Wang, Leini; Lu, Fei; Meng, Fanming

doi:https://doi.org/10.1155/2012/208987

International Journal of Photoenergy

On this page

Abstract Introduction Experimental Results and Discussion Conclusions Acknowledgments References Copyright Related Articles

Special Issue

Compositing Semiconductor Photocatalysts and their Microstructure Modulation

View this Special Issue

Research Article | Open Access

Volume 2012 | Article ID 208987 | https://doi.org/10.1155/2012/208987

Synthesis and Photocatalytic Activity of TiO_X Powders with Different Oxygen Defects

Leini Wang,¹Fei Lu,¹and Fanming Meng^1,2,3

Academic Editor: Weifeng Yao

Received10 Feb 2012

Revised28 Mar 2012

Accepted30 Mar 2012

Published28 May 2012

Abstract

The novel carbon- or chromium-doped TiO_X photocatalysts with different oxygen defects were synthesized by mechanochemical technique and heating process. The samples were characterized by X-ray diffraction, UV-vis spectrophotometer, and fluorescence spectrometer. Carbon and chromium species were incorporated into TiO_X crystal matrix. The mass fraction of Ti₇O₁₃ in TiO_X photocatalysts could be tunable through carbon or chromium doping. The mass fraction of Ti₇O₁₃ could be an indication of the degree of oxygen defects (the concentration of Ti³⁺) in the TiO_X. The degree of oxygen defects increased for carbon doping, while the degree of oxygen defects decreased for chromium doping. The photocatalytic activity measurement results showed that photodegradation rate of methyl orange reached the maximum value with mass fraction of Ti₇O₁₃ of about 66.93%, but the photodegradation rate decreased when mass fraction of Ti₇O₁₃ is raised further. In addition, the origin of absorption in the visible spectral range for carbon-doped TiO_X as well as the effect of band gap on photocatalytic activity has also been discussed in this paper.

1. Introduction

Currently, extensive research has been carried out on oxide semiconductor photocatalysis in the conditions of aggravation of environmental pollution and resources shortage [1–5]. In this sense, semiconductor photocatalysis can change solar energy to electrical and chemical energy, drive redox reactions, degrade organic substance, and improve environment. As the leading candidate semiconductor photocatalyst, titania has attracted most attention due to its unique physicochemical properties, including good chemical stability, inexpensiveness, relatively good reactivity, and notoxicity [6, 7]. However, the large band gap (3.2ev) of titania allows it to absorb only the ultraviolet light, which seriously restricts its utilization efficiency for the solar photons.
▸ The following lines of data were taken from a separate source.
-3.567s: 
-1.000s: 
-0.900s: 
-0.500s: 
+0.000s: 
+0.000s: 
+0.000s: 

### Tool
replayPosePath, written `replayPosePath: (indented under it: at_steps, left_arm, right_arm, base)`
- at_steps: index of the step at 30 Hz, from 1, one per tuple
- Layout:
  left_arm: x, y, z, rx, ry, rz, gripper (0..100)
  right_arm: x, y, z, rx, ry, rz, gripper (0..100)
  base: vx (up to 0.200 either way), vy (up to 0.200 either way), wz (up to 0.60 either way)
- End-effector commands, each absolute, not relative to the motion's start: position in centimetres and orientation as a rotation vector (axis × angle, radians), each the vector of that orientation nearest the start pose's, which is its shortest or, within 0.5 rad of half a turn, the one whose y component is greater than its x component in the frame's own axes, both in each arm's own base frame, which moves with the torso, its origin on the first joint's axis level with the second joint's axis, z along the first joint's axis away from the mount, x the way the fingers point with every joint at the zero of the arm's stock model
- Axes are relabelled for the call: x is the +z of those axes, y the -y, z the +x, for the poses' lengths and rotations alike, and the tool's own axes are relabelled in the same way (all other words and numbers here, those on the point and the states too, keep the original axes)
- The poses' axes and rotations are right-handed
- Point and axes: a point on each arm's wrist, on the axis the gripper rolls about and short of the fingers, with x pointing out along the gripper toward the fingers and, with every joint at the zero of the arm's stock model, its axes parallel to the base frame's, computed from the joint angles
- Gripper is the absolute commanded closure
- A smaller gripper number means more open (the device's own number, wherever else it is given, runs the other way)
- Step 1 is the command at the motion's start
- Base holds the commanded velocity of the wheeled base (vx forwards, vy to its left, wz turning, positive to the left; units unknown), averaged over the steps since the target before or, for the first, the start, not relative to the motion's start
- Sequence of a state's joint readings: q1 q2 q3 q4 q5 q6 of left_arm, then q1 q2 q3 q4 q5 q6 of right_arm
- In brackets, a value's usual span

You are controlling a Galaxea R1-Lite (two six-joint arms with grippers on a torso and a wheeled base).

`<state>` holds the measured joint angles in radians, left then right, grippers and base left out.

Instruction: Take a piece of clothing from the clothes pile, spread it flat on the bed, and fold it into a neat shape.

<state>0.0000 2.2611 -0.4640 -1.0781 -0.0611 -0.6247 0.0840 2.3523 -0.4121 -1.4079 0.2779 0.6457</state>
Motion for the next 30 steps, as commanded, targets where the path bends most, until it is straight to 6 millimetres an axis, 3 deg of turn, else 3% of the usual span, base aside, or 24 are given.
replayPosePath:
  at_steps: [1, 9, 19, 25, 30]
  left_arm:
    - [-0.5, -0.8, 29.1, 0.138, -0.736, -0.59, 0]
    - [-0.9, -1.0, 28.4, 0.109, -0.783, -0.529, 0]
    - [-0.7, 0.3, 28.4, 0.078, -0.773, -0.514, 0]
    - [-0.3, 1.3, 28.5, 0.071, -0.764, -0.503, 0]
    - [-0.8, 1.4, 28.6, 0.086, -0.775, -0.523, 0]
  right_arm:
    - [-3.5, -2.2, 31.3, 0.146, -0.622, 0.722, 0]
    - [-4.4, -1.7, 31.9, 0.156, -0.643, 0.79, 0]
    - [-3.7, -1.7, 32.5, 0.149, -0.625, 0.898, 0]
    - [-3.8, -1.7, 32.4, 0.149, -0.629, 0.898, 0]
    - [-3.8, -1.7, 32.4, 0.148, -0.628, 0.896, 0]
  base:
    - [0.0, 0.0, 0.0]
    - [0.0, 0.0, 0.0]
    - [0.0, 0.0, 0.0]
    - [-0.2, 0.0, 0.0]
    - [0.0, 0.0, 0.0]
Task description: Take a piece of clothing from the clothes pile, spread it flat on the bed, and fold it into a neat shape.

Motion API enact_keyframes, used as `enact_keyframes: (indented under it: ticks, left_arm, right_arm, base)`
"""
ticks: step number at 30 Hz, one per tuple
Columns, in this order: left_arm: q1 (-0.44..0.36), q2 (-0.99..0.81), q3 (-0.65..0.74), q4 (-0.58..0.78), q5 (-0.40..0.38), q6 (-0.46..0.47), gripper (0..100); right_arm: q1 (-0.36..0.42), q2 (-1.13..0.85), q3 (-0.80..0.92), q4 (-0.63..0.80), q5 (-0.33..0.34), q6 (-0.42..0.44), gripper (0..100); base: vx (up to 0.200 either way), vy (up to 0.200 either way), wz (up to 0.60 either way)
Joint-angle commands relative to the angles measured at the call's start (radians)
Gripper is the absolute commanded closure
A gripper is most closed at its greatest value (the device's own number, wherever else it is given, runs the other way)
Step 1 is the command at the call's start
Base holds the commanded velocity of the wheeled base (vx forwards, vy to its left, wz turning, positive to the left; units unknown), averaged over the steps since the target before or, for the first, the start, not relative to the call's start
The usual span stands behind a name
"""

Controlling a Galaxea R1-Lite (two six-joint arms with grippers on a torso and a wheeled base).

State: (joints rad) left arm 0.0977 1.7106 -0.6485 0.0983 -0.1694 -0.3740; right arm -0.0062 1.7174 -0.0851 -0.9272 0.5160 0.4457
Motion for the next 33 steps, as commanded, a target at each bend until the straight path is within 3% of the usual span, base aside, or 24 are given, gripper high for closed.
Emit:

Furthermore, the low-quantum yield that results from high frequency of recombination of photoinduced current carriers limits its practical applications [8, 9]. Hence, significant efforts, including metal or nonmetallic ions doping [10, 11], semiconductor coupling [12], and deposition of noble metals [13], have been devoted to extend the spectral response region of titania and enhance its photocatalytic activity.

The photocatalytic activity of doped TiO₂ is a complex function of the dopant concentration [14], crystal structure [11], surface area [15], and lattice defects. Especially oxygen vacancies play an important role in photocatalytic efficiency of TiO₂ [16–18]. However, the photocatalyst of the TiO_X with oxygen defects was little reported in previous literatures.
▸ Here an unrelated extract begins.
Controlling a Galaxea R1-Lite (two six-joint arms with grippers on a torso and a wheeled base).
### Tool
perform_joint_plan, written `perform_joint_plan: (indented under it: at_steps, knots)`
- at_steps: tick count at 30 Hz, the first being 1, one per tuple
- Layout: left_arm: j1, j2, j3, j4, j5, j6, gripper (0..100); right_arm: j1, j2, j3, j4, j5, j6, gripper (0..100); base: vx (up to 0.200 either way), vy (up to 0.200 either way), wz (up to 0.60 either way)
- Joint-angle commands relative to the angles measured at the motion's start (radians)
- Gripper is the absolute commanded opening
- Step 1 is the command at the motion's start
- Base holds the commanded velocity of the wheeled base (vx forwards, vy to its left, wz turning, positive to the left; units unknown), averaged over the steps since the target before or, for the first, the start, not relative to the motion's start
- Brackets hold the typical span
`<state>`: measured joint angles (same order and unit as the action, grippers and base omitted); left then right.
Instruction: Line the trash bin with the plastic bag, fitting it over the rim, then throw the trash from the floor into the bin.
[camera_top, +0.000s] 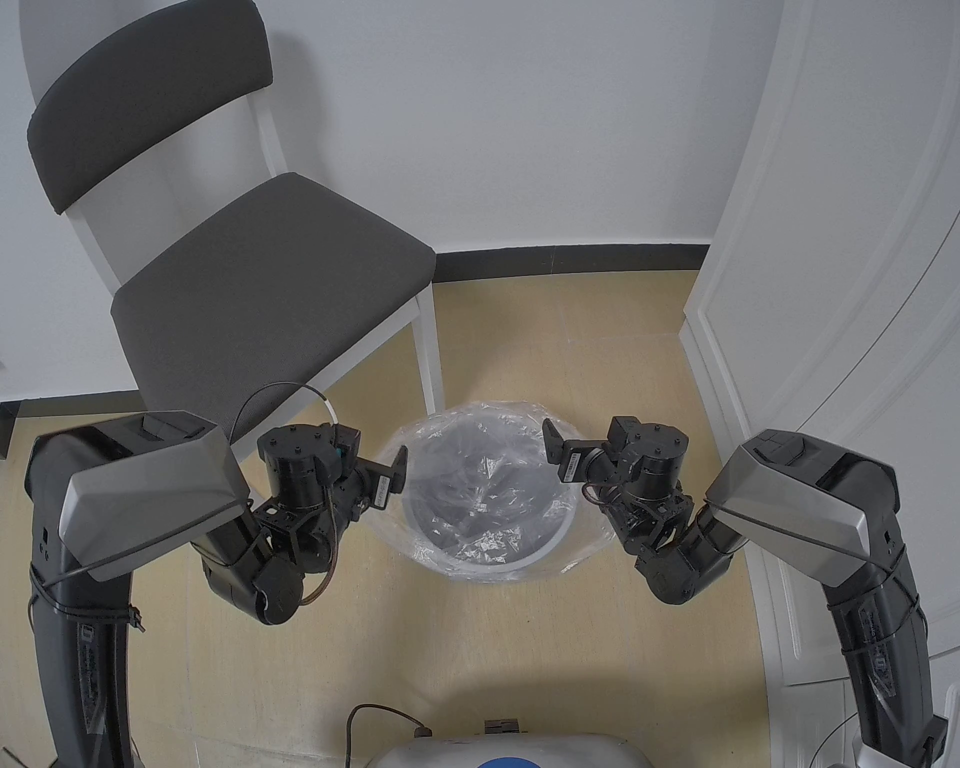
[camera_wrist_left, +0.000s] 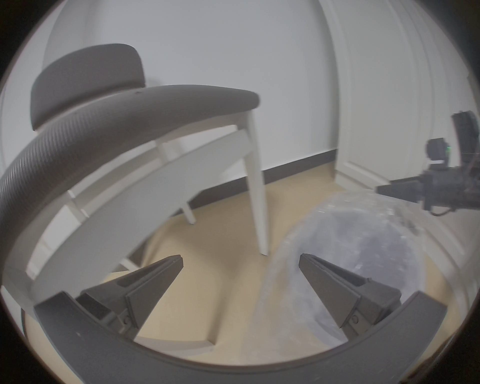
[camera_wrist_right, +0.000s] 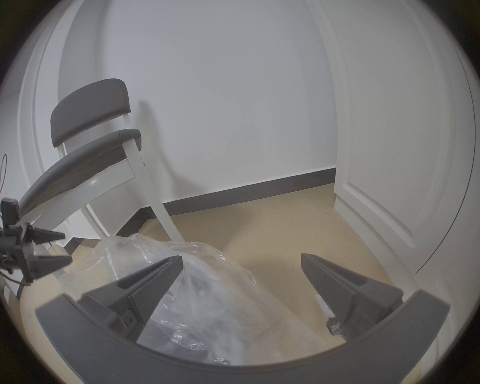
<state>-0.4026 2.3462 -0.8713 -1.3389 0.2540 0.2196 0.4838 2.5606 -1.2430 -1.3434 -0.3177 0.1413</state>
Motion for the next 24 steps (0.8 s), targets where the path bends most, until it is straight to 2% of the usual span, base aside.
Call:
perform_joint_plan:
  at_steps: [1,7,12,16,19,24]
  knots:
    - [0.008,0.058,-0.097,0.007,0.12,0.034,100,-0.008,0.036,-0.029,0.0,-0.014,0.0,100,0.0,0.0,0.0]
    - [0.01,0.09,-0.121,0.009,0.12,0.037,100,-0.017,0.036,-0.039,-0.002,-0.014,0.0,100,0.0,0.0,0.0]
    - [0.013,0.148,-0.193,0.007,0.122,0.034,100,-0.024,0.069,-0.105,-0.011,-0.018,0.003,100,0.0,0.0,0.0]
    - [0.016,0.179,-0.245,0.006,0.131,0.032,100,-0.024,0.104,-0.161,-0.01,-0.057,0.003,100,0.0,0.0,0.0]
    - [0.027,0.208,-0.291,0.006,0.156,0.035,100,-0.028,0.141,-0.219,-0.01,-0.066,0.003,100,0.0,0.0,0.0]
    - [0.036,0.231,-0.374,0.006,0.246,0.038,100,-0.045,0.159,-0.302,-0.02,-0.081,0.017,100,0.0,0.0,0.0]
In this paper, TiO_X powder including Ti₇O₁₃ and TiO₂ was used as precursor. Carbon or chromium doping was used to control the degree of oxygen defects of samples. The photocatalytic activities dependence on the degree of oxygen defects was evaluated in terms of the photodegradation of methyl orange (MO) under UV light irradiation. Furthermore, a facile green synthetic route of C-doped TiO_X was developed, which could provide an effective technique for industrial production due to its low cost.

2. Experimental

2.1. Preparation of Samples

The TiO_X powder and chromic oxide (Cr₂O₃) were purchased from Tianjin Guangfu Fine Chemical Research Institute, China. Glucose (C₆H₁₂O₆) was purchased from Tianjin Guangfu technology development Co. Ltd., China. All the reagents were of analytical grade purity and used without any further purification. Distilled water was used in all experiments. A planetary ball mill was used for sample synthesis.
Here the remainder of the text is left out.